# Raspberry Pi 2 Model B - Where to Buy India



## Ironman (Jul 17, 2015)

I am planning to buy a Raspberry Pi 2 Model B
*www.raspberrypi.org/products/raspberry-pi-2-model-b/

My First pi. 

1.Where can i buy it from  ?

The Cheaper the Better.

Any Helps / Guides / Anything Helpful regarding this is appreciated.

2.Is it available Locally ? in Kolkata ?

3.What Other Things i have to buy along with it ?


----------



## SaiyanGoku (Jul 17, 2015)

Raspberry pi products | Beaglebone black products - Crazypi India

A friend bought a Pi B+ model from them 1.5 year ago. Get other parts separately. You can also check on ebay.in for their listings.


----------



## Ironman (Jul 17, 2015)

Its 
*www.crazypi.com/RASPBERRY-PI-2-MODEL-B-INDIA
Rs2,875.00

Anything Less than this ?
Anywhere


----------



## $hadow (Jul 17, 2015)

Search ebay


----------



## amjath (Jul 17, 2015)

Also check element14


----------



## Ironman (Jul 17, 2015)

amjath said:


> Also check element14



Rs.2,950.00


----------



## SaiyanGoku (Jul 17, 2015)

You'll also need:
1. 2A power input (use a micro usb charger)
2. 8GB or higher Class 4 or higher microSD card
3. HDMI cable
4. Any raspberry pi distro
5. Lan cable RJ-45
6. Monitor/TV for display
7. Outer casing (optional)
8. wifi modules (optional)
9. Keyboard + Mouse

However, it can also be controlled using putty from PC without needing the HDMI cable and separate display.


----------



## dissel (Jul 17, 2015)

Amazon.in: Buying Choices: Raspberry Pi 2 - MODB - 1GB - Quad core


----------



## Ironman (Jul 19, 2015)

SaiyanGoku said:


> You'll also need:
> 1. 2A power input (use a micro usb charger)
> 2. 8GB or higher Class 4 or higher microSD card
> 3. HDMI cable
> ...



OK 

But what is the Least price i can get it for ?
&  is it available Locally in Kolkata ?


----------



## amjath (Jul 19, 2015)

Ironman said:


> OK
> 
> But what is the Least price i can get it for ?
> &  is it available Locally in Kolkata ?

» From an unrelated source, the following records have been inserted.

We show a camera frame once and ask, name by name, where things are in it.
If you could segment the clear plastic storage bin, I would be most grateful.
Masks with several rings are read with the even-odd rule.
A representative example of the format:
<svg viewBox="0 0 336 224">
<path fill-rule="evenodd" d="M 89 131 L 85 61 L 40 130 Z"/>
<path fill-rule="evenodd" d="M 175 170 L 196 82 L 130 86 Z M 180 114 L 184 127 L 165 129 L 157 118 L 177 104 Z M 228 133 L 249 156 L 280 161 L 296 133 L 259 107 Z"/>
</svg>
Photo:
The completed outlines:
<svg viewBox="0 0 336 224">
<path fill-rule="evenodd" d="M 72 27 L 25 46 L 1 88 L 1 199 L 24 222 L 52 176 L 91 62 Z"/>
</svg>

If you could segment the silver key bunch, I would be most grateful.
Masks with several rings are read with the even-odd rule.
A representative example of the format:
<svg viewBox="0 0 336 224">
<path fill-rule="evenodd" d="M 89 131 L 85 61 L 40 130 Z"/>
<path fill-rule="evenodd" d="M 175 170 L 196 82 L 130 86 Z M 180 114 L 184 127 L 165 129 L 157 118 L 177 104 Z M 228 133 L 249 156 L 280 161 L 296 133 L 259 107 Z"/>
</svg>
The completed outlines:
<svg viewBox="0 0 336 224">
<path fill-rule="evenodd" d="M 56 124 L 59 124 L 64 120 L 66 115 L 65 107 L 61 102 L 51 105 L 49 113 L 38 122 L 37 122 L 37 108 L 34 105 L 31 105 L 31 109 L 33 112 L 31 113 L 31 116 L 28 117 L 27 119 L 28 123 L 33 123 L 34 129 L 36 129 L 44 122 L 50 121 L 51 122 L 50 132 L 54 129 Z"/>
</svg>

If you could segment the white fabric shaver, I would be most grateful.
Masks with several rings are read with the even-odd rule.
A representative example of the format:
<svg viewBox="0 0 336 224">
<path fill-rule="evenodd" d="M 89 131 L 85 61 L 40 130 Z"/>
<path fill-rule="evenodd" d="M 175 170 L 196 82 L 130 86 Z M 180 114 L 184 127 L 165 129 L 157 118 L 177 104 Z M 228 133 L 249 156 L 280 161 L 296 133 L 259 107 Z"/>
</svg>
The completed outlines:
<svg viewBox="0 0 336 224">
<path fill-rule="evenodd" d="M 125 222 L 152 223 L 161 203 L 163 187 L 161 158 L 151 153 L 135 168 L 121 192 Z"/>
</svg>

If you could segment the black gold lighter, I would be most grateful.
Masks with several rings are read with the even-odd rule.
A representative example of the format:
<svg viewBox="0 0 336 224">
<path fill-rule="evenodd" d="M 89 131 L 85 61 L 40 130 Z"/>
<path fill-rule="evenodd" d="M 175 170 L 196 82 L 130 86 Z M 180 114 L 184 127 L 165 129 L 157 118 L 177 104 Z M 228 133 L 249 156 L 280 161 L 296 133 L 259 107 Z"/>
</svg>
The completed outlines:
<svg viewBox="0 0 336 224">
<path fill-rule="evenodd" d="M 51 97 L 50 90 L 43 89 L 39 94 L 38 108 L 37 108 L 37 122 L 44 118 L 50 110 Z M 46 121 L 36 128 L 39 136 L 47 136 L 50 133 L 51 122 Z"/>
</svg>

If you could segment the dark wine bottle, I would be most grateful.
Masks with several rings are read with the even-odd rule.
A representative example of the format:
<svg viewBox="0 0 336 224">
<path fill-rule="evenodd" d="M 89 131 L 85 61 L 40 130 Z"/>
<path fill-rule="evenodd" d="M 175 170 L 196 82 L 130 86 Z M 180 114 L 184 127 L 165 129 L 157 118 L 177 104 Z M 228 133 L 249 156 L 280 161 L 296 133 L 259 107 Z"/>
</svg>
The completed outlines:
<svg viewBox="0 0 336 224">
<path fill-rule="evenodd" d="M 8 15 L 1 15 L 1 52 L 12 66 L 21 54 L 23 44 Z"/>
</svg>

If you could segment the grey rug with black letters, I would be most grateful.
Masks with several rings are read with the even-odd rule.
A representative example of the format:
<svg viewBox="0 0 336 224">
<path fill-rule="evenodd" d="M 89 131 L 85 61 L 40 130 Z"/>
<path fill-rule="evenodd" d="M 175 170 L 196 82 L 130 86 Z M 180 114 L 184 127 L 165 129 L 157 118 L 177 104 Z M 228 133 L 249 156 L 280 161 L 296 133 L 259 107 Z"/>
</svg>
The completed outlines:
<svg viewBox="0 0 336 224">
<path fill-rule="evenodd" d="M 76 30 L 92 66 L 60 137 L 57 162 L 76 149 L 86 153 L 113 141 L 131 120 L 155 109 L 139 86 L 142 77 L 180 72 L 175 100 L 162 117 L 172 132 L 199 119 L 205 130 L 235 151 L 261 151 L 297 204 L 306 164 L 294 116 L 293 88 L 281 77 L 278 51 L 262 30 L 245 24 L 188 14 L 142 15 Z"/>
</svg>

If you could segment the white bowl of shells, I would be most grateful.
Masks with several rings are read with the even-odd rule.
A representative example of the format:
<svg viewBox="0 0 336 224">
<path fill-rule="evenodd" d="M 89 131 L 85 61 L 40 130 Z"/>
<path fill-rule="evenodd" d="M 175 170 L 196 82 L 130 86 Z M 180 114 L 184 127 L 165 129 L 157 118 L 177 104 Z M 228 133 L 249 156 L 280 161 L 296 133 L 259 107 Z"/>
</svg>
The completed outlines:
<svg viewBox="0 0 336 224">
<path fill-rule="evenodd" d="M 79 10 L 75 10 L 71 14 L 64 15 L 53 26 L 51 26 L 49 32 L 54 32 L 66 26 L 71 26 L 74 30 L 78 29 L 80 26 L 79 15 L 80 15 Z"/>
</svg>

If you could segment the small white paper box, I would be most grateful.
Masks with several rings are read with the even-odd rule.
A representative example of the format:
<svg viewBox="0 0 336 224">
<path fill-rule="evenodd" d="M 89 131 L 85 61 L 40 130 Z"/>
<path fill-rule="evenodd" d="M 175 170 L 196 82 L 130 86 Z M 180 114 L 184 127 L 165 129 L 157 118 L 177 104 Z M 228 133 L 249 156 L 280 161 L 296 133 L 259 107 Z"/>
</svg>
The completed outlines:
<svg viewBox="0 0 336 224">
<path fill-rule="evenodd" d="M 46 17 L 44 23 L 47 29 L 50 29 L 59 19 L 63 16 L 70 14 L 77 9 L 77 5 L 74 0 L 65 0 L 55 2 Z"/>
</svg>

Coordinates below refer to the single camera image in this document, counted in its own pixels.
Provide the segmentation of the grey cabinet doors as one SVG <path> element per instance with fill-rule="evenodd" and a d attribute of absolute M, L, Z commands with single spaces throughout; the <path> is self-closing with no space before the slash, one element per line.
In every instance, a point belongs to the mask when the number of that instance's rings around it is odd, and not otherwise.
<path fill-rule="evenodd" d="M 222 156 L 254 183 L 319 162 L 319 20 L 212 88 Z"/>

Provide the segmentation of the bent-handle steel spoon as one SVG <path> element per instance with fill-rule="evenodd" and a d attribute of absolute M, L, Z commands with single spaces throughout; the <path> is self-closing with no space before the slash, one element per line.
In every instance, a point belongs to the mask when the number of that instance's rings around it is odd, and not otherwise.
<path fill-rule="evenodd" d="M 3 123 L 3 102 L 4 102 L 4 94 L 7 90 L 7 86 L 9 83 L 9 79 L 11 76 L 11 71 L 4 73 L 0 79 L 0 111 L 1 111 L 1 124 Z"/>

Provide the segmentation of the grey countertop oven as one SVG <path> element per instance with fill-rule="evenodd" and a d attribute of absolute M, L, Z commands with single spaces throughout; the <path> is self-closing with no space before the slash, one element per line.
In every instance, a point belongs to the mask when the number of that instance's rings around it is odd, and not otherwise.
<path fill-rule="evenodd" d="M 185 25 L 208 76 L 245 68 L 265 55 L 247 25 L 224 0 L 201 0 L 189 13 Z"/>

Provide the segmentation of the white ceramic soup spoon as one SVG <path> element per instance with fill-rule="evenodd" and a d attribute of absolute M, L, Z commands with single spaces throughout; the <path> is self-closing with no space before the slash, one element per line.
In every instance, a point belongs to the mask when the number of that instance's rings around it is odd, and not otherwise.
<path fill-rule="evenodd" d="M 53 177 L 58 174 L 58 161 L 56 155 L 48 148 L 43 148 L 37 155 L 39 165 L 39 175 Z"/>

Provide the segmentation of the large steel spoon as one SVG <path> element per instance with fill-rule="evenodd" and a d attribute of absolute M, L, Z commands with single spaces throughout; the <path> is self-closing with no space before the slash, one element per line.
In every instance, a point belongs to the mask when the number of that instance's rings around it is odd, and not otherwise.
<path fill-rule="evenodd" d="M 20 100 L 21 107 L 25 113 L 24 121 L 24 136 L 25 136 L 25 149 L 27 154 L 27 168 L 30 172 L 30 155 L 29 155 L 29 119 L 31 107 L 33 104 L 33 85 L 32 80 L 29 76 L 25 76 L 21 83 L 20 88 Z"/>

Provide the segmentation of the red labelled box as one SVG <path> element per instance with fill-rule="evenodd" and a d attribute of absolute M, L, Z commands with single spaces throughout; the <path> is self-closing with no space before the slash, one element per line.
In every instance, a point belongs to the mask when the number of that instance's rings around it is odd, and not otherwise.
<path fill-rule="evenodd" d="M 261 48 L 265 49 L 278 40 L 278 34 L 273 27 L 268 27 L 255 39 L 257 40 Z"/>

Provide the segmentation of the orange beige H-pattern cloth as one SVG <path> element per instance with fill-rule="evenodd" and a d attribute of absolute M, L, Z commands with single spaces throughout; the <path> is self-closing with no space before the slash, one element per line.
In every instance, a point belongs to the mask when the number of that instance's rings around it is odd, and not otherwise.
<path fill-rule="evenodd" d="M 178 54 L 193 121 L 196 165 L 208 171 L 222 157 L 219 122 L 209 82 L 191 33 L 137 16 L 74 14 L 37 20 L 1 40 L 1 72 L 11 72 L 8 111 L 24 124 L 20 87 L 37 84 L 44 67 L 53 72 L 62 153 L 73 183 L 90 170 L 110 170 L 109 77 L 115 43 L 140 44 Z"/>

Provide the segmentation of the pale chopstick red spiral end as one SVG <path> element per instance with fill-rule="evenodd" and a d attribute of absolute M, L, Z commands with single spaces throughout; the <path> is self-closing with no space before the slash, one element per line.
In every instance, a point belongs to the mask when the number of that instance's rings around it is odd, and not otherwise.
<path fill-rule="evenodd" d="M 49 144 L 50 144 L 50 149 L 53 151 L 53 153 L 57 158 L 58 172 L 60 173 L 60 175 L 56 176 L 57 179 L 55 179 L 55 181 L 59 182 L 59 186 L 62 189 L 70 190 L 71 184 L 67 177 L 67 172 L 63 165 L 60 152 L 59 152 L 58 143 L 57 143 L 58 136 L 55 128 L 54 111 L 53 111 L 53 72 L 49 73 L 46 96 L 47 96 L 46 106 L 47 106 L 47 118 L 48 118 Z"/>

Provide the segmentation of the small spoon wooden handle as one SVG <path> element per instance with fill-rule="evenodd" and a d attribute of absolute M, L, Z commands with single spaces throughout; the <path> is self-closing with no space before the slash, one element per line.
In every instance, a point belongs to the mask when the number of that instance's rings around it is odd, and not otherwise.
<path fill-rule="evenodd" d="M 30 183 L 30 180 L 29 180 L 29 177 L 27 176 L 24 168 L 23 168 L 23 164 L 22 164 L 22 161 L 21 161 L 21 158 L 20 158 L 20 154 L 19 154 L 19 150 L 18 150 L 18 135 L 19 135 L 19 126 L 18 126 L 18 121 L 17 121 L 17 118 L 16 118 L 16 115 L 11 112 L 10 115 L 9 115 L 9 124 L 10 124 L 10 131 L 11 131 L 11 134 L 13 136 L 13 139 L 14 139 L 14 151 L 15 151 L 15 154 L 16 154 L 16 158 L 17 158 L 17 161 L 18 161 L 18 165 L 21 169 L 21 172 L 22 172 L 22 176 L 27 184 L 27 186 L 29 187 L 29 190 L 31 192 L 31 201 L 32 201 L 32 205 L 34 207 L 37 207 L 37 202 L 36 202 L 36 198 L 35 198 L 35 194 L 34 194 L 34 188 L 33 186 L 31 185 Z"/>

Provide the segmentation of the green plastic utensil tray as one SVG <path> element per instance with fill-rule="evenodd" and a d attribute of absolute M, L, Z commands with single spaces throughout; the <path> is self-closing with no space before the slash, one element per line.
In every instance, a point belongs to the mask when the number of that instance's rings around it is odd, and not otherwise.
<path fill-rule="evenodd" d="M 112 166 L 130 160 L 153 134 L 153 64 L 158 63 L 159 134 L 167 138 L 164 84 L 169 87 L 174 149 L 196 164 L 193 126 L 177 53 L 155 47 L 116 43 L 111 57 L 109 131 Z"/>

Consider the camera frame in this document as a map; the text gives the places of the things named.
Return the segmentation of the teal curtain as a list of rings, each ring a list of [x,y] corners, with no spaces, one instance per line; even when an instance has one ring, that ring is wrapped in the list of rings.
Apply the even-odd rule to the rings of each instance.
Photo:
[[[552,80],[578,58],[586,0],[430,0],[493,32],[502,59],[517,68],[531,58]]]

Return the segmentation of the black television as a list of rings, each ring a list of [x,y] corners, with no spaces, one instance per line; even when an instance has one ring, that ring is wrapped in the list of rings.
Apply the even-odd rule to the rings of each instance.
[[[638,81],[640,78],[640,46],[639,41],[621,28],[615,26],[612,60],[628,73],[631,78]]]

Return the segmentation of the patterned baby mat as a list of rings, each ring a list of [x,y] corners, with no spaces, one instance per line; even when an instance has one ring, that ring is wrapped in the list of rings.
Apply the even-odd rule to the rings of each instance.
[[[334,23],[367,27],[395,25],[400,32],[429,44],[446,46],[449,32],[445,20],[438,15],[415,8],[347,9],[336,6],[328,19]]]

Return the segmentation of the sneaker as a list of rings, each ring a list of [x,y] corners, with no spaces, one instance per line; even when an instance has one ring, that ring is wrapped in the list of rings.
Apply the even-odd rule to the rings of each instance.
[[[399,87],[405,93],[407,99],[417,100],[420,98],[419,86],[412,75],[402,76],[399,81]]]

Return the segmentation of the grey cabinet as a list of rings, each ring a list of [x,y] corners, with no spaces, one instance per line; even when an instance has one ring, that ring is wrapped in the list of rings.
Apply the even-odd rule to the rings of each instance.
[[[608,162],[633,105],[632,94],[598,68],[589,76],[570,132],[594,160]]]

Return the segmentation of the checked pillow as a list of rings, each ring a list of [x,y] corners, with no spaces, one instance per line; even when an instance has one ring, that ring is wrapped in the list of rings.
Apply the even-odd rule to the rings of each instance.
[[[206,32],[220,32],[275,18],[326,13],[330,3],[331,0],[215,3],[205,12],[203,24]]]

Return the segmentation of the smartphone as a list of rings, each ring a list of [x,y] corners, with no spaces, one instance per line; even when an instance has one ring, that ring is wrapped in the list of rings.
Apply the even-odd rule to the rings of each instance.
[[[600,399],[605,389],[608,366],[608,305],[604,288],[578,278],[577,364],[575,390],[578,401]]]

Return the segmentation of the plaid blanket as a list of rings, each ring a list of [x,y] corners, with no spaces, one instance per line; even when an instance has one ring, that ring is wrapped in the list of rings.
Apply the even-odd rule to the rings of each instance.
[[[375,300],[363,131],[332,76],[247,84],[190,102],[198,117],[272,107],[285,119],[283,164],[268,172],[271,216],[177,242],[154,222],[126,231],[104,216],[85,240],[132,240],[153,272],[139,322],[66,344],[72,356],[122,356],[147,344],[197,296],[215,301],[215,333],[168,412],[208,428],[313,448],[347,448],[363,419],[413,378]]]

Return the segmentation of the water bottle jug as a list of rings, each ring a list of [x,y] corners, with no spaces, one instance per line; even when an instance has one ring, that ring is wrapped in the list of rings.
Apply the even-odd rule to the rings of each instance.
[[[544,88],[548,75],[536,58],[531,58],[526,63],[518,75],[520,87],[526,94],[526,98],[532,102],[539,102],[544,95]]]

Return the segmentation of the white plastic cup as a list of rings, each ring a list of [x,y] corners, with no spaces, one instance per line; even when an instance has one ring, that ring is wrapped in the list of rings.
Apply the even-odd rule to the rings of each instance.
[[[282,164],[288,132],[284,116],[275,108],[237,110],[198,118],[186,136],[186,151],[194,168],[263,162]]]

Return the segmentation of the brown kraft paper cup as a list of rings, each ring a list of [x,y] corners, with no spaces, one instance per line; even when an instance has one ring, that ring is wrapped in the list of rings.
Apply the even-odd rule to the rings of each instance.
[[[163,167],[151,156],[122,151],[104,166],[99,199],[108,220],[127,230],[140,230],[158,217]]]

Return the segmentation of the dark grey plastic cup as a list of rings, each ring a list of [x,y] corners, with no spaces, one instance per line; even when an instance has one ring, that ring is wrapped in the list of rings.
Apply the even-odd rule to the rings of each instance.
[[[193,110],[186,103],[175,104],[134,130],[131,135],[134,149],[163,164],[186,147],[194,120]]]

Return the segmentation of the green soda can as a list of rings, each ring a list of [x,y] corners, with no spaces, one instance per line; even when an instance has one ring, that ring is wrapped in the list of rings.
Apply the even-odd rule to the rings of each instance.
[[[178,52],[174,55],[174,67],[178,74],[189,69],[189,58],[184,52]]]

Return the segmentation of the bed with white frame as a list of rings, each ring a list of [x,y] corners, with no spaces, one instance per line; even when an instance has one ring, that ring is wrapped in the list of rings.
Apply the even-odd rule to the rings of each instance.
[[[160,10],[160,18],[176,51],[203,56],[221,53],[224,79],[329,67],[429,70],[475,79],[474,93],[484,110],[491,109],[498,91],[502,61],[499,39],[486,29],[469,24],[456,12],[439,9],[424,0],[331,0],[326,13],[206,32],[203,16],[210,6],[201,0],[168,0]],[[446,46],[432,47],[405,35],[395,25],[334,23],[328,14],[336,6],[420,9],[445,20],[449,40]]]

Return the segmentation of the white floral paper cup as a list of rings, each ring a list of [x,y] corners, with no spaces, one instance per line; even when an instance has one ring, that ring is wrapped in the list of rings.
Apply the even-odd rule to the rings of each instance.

I heard is available in Bangalore offline shops. So it's worth a try.


----------



## Ironman (Jul 21, 2015)

amjath said:


> offline shops




Nice One...
Local Shops = Offline Shops .

BTW.

Is it wise to buy a expansion board for raspberry pi 2 along with it

Raspberry Pi Expansion Board

Is it available in india ?


----------



## amjath (Jul 21, 2015)

Ironman said:


> Nice One...
> Local Shops = Offline Shops .
> 
> BTW.
> ...


Nope AFAIK.

Get it from DX.com, I have bought galaxy s2 speaker from them, they are reliable

Supstronics X300 Expansion Board for Raspberry Pi Model B+ - Black + Multicolored - Free Shipping - DealExtreme


----------



## #AP (Jul 25, 2015)

Buy from amazon.in its cheaper


----------



## Ironman (Aug 17, 2015)

#AP said:


> Buy from amazon.in its cheaper



Product Link Please


----------



## #AP (Aug 17, 2015)

_I found another one much cheaper at ebay.in_

X300 Multifunction Expansion Board Wifi Sata Raspberry PI Raspberry PI 2 B | eBay

Amazon product link 

SupTronics X-Series X300 Expansion Board + Special Board for Raspberry Pi Model B+ Black + Multicolor: Amazon.in: Electronics


----------



## SaiyanGoku (Aug 17, 2015)

#AP said:


> _I found another one much cheaper at ebay.in_
> 
> X300 Multifunction Expansion Board Wifi Sata Raspberry PI Raspberry PI 2 B | eBay
> 
> ...





How is 4.2k cheaper than 2.8k?


----------



## robotsmani (Aug 18, 2015)

Buy from Paytm after cashback it is Rs2,275
*paytm.com/shop/p/raspberry-pi-2-original-made-in-uk-KIDRASPBERRY-PISUNR77425DB9CA3F8

You will not find any cheaper than this


----------



## #AP (Aug 18, 2015)

SaiyanGoku said:


> How is 4.2k cheaper than 2.8k?



 I didn't notice the link posted by amjath  . BTW 2.8 k is for the price of raspberry pi only. The one i mentioned is for the expansion board.


----------



## Ironman (Aug 19, 2015)

robotsmani said:


> Buy from Paytm after cashback it is Rs2,275
> *paytm.com/shop/p/raspberry-pi-2-original-made-in-uk-KIDRASPBERRY-PISUNR77425DB9CA3F8
> 
> You will not find any cheaper than this



Cashback in Paytm is not Physical Cashback 
its Discount for next purchase


----------